- Born: August 10, 1919 Guayaquil, Ecuador
- Died: October 16, 2008 (aged 89) Guayaquil, Ecuador
- Occupation: Radiologist

= Germán Abad Valenzuela =

Ecuadorian radiologist

Germán Abad Valenzuela (August 10, 1919 – October 16, 2008) was an Ecuadorian radiologist. He served as the doctor to 20 Ecuadorian presidents including Mariano Suárez Veintimilla

Abad was born August 10, 1919, in Guayaquil to Juana Valenzuela Garaycoa and Navy officer Benigno Abad Lara. He attended in Quito to San José LaSalle's primary school. In high school, he was an excellent student and athlete, he attended Guayaquil's Vicente Rocafuerte School and later he graduated from Cristóbal Colón's School. He graduated from the University of Guayaquil in 1948. While studying, he received important prizes from the Medical School Association (Asociación Escuela Medicina) and the Guayas Philanthropical Society (Sociedad Filantrópica del Guayas).
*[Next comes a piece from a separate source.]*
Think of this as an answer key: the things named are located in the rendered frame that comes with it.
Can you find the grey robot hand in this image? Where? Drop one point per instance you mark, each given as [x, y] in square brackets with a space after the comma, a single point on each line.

He worked in Luis Vernaza Hospital, León Becerra Hospital, and Alejandro Mann Hospital. He played an important role in the installation of radiological facilities in the Social Security Clinic and Lorenzo Ponce Hospital.
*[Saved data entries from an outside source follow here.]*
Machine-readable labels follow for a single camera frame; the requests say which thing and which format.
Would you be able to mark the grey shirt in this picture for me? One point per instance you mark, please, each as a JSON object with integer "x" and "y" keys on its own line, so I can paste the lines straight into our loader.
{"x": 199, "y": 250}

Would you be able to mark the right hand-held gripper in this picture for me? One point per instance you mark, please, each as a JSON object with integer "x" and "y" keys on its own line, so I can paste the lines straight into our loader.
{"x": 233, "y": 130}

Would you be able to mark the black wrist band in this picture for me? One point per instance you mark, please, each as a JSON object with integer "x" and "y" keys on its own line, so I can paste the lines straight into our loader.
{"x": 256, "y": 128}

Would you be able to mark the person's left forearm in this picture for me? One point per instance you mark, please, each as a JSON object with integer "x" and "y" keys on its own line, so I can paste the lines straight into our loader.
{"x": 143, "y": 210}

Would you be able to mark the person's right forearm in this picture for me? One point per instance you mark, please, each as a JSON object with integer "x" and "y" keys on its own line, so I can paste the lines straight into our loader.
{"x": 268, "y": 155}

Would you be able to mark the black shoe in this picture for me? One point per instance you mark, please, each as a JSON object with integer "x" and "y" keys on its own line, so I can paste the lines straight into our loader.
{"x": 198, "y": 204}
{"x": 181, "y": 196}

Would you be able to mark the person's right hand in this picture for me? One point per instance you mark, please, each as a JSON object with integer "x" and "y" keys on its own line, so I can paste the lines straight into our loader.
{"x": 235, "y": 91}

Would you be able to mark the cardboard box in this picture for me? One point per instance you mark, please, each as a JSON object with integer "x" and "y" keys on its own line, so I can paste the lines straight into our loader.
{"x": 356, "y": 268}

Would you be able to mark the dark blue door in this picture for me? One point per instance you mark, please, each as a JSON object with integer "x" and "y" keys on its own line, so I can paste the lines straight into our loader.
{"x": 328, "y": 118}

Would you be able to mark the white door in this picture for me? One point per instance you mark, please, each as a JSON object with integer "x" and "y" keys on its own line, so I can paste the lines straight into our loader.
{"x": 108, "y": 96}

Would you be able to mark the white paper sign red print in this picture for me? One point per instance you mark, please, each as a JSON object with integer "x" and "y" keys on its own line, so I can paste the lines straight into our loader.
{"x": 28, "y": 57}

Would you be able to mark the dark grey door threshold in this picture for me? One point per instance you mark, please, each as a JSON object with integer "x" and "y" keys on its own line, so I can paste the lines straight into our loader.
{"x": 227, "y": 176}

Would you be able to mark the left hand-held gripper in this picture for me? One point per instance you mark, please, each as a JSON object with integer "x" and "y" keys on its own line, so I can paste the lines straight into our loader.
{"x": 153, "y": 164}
He founded the Guayaquil Posorja Yola Regatta as a medical student in 1940. This rowing race is considered the longest competition in the world with an extension of 49 nautic miles. In 2020, the principal park of Posorja received his name.

He received awards including the Orden Nacional Al Mérito in the Comendador grade. He was married to Lidia Rodríguez Falconi (+ 2018), with whom he had five children, Germán, Sylvia (+ 2020), Juan José (+ 2019), Francesca and Víctor Alfonso (which is whom continues his work as a radiologist, MD).